Recovering the SAT requirement is a smart move


The SAT and ACT are making a small but important comeback after the tests were widely removed as a requirement for college applications during the pandemic.

Most schools opted to test, meaning students could submit their scores if they wanted, but not doing so would not count against them. The University of California will not consider test results at all.

Only a handful of schools have resurrected the testing requirement, but among them are heavyweights in the world of higher education: MIT, Dartmouth and Georgetown. More recently, the University of Texas at Austin and Brown University joined the list and the University of North Carolina is considering it. Yale will also require standardized test scores, but tests such as Advanced Placement can be used in place of college entrance exams.

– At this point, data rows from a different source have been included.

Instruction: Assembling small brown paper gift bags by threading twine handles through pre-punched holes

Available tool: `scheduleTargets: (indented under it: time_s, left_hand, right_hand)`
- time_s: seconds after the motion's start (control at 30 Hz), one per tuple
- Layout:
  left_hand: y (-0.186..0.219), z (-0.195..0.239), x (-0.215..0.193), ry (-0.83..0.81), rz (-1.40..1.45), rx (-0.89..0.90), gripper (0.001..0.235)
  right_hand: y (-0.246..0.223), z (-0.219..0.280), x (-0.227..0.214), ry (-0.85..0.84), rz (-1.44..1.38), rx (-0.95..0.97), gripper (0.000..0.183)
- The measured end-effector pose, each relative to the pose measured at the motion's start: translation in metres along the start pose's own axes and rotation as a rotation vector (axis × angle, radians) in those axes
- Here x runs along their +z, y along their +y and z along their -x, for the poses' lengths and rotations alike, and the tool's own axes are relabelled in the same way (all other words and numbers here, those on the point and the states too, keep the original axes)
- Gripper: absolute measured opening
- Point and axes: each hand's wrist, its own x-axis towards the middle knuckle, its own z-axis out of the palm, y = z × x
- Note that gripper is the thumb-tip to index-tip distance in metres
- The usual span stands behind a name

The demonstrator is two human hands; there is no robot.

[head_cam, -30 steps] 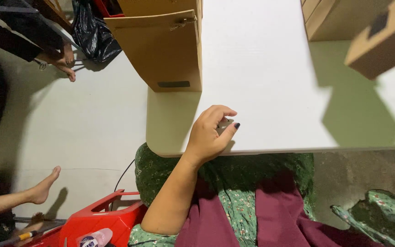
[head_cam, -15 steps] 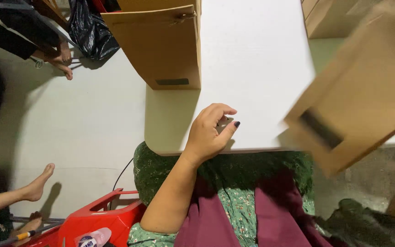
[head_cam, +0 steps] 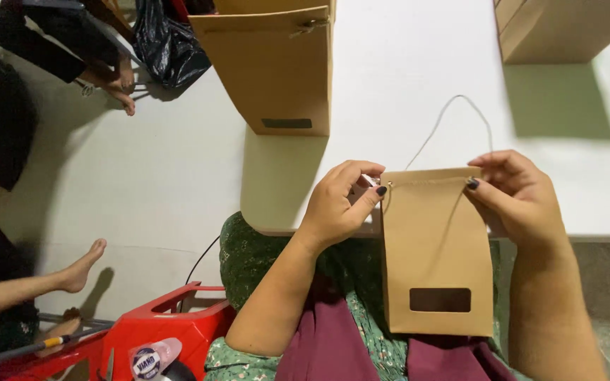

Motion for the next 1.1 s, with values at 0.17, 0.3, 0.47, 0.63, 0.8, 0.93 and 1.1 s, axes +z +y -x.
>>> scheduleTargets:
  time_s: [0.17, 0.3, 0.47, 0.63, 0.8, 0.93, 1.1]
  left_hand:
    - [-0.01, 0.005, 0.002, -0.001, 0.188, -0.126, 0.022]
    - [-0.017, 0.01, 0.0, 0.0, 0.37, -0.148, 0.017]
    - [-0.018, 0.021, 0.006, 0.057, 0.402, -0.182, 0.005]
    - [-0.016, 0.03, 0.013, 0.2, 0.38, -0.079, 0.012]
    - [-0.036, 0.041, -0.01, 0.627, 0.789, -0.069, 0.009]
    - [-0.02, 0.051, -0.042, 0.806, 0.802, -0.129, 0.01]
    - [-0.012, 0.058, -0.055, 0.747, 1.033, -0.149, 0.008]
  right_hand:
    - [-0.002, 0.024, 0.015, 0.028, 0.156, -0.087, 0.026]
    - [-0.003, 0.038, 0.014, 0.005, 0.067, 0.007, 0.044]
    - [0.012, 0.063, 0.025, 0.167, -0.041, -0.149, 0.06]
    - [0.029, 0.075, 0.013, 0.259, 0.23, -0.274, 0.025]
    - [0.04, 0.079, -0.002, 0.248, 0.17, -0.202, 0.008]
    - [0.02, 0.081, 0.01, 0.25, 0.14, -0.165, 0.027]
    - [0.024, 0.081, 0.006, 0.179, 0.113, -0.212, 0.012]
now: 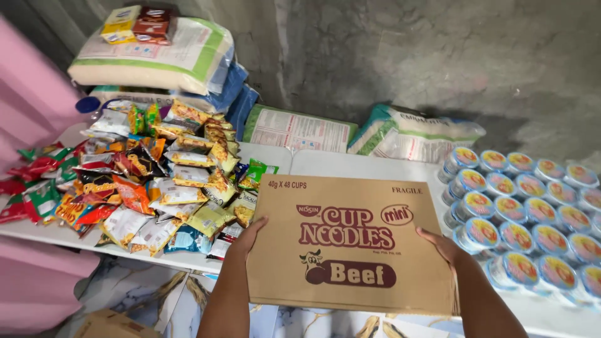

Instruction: Organizing and packing cup noodles into cardboard boxes in a storage area.

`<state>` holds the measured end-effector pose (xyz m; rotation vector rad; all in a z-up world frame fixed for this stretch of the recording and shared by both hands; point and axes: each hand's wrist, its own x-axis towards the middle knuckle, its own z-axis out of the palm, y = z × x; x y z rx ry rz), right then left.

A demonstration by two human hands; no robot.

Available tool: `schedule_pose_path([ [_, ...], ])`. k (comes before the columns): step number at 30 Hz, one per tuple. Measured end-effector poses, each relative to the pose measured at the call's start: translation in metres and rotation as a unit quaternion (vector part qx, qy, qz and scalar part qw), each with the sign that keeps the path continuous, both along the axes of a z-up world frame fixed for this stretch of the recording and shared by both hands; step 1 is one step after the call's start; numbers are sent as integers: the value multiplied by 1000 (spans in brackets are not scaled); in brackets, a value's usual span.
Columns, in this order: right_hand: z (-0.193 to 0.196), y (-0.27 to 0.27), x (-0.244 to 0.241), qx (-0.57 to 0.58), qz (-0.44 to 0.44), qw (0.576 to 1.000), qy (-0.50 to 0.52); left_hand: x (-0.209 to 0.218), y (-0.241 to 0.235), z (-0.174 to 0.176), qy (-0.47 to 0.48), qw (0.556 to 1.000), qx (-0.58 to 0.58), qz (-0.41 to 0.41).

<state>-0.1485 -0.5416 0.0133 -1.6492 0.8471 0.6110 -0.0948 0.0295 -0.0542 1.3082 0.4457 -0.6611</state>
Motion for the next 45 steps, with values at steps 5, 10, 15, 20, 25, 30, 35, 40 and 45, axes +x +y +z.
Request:
schedule_pose_path([
  [5, -1, -8, -2, 129, -17, 989, 65, -42, -15, 63, 77, 996, 31, 10],
  [10, -14, -27, -1, 145, 20, 987, 70, -68, -6, 16, 21, 999, -40, 27],
  [15, -17, -26, 10, 173, 85, 976, 97, -107, -7, 18, 42, 995, -43, 75],
  [20, 5, -18, -5, 139, 89, 980, 109, -145, -10, 24, 76, 991, -23, 103],
  [25, 4, -14, -26, 112, 133, 980, 98, -194, -4, 27, 109, 984, -50, 130],
  [30, -2, -2, -46, 185, 169, 962, 107, -254, 13, 33, 107, 977, -52, 176],
  [35, 35, 29, -86, 105, 190, 973, 80, -316, 25, 48, 75, 978, -42, 192],
  [40, 38, 39, -131, 70, 243, 965, 64, -400, 23, 91, 129, 964, -50, 227],
  [45, 46, 93, -179, 24, 263, 961, 83, -492, 51, 104, 114, 955, -44, 270],
])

Other competitive schools are likely to join the group, along with schools that are not as selective. The University of Tennessee, which accepts 68% of applicants, decided a year and a half ago to bring back the tests.

The tests were criticized long before the pandemic for giving an unfair boost to wealthier students who could afford tutoring. And it's true that scores are closely correlated with family income. But the pause in testing gave universities a chance to study the issue more closely. They found that SAT scores were extremely effective in predicting whether students would be successful in college.

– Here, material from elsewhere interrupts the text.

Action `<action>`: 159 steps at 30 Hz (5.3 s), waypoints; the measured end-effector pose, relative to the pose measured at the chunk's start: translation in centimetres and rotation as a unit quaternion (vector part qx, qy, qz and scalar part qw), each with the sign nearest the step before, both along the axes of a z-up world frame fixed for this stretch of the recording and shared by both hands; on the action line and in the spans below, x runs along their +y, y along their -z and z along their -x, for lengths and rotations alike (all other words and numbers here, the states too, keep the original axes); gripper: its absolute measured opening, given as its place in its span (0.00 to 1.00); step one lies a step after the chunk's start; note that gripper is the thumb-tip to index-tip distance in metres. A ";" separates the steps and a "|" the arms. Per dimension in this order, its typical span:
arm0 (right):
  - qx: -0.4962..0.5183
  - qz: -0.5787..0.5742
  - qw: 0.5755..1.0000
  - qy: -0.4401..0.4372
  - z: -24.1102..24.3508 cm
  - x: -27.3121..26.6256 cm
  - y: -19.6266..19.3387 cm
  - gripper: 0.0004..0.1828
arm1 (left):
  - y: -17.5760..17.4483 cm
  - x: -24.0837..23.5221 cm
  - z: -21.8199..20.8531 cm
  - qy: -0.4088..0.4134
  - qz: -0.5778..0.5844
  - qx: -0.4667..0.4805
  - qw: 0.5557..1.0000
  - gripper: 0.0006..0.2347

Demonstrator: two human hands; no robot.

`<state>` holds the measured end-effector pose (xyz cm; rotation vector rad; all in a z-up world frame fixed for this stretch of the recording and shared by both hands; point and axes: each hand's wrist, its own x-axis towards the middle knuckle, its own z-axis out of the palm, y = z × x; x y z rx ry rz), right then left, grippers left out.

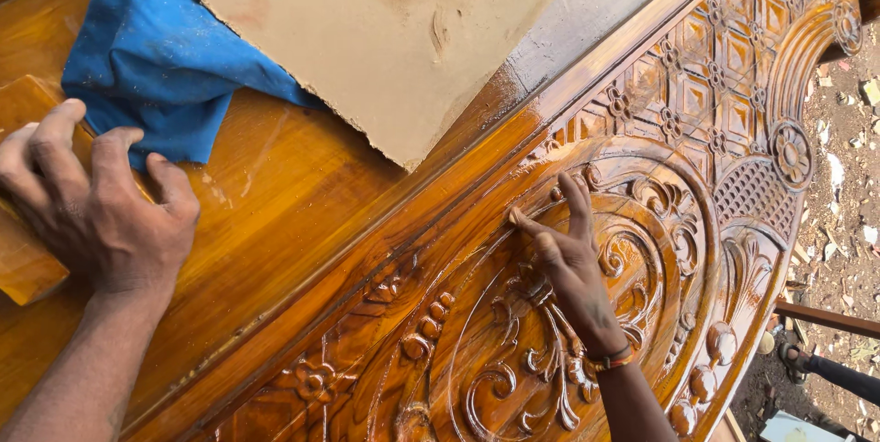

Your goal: The person applies a beige wood filler to the carved grooves of a wooden headboard using their right hand. They repeatedly take filler from a cardboard sheet and press it into the intricate carvings, smoothing the surface with their fingers.

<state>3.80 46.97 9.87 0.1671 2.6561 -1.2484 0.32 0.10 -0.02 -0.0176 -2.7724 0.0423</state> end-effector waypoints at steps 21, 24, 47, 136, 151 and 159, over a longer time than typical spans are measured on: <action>-0.014 -0.072 0.994 0.076 -0.3 -3.0 0.4 0.40 | -0.3 0.2 0.8 -0.001 -0.011 0.009 1.000 0.03; 0.075 -0.356 0.930 -0.042 -0.4 -5.0 1.0 0.43 | -0.5 0.3 1.0 0.001 -0.017 0.016 1.000 0.04; -0.004 -0.132 0.990 -0.044 -1.1 -1.7 1.1 0.35 | -0.7 0.2 0.7 -0.004 -0.013 0.000 1.000 0.03; 0.054 -0.373 0.924 -0.064 -4.0 -9.1 0.4 0.45 | -1.7 0.8 0.9 0.003 -0.051 0.011 0.999 0.05; 0.073 -0.242 0.967 -0.031 -1.9 -5.1 0.0 0.35 | -2.8 1.7 1.7 -0.005 -0.076 0.024 0.997 0.06; 0.065 -0.236 0.963 -0.110 -3.6 -4.6 1.4 0.36 | -2.7 1.7 1.6 -0.005 -0.079 0.018 0.997 0.06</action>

No one should be surprised. The University of California convened a panel several years ago to study the issue in depth and came to the same conclusion. Standardized tests were more equitable than grades, the panel said, because grade inflation is more widespread in affluent schools. However, the UC refuses to consider the exam results, after bowing to pressure from critics. We hope that the trend toward reinstating testing in admissions will cause UC leaders to reconsider this position.

Dartmouth, Yale, and Brown found that making tests optional was actually counterproductive. Their applicant pools became less diverse, because low-income students and students of color were less likely to apply even if they had good test scores, thinking they had not done well enough.

Unfortunately, the entire debate has ignored the most important factors that perpetuate the uneven playing field in college admissions. Yes, wealthy students can get SAT tutoring and that helps, just a little. The most rigorous study on the topic found that tutoring could increase scores by about 20 points.

Meanwhile, some aspects of college admissions tilt the field in favor of wealthier students more than test scores. For example, teachers in more affluent schools have more time to write letters of recommendation for college applications than teachers in low-income schools.

Athletes continue to have an advantage in acceptance, and not just in commonly played games like football and soccer that most students have access to in high school. Golf, equestrian, fencing, gymnastics and crew are among the sports that require families to pay for their children to participate, and those athletes also receive preferential treatment in college admissions.

Essays can be mentored, heavily edited, or even written by university consultants for a fee. A 2021 study at Stanford University found that the quality of essay content was closely correlated with family income among University of California applicants. However, UC kept the essays and got rid of the tests.

There is nothing inherently wrong with the SAT or ACT. It all depends on how they are used. They can act as a reality check: a student who didn't get great grades may show a lot of potential in test scores, and vice versa. And, as UC did before scrapping the tests, colleges should consider scores in context—for example, is this the best score at a high school that typically has low scores? A score might reflect the education at that school, not the student's aptitude for college work.

These latest changes also point to a larger problem in selective college admissions: Each school apparently wants different things. Some want high SAT scores, some care more about AP exams, and some don't want standardized test scores. Some improve GPAs depending on how difficult the courses are, some do not, and some only in some cases.

Of course, schools have the right to seek out students who best fit their institution. But the lack of transparency and consistency has given rise to an industry of expensive college admissions consultants that generates nearly $3 billion a year.

Talk about tilting the playing field.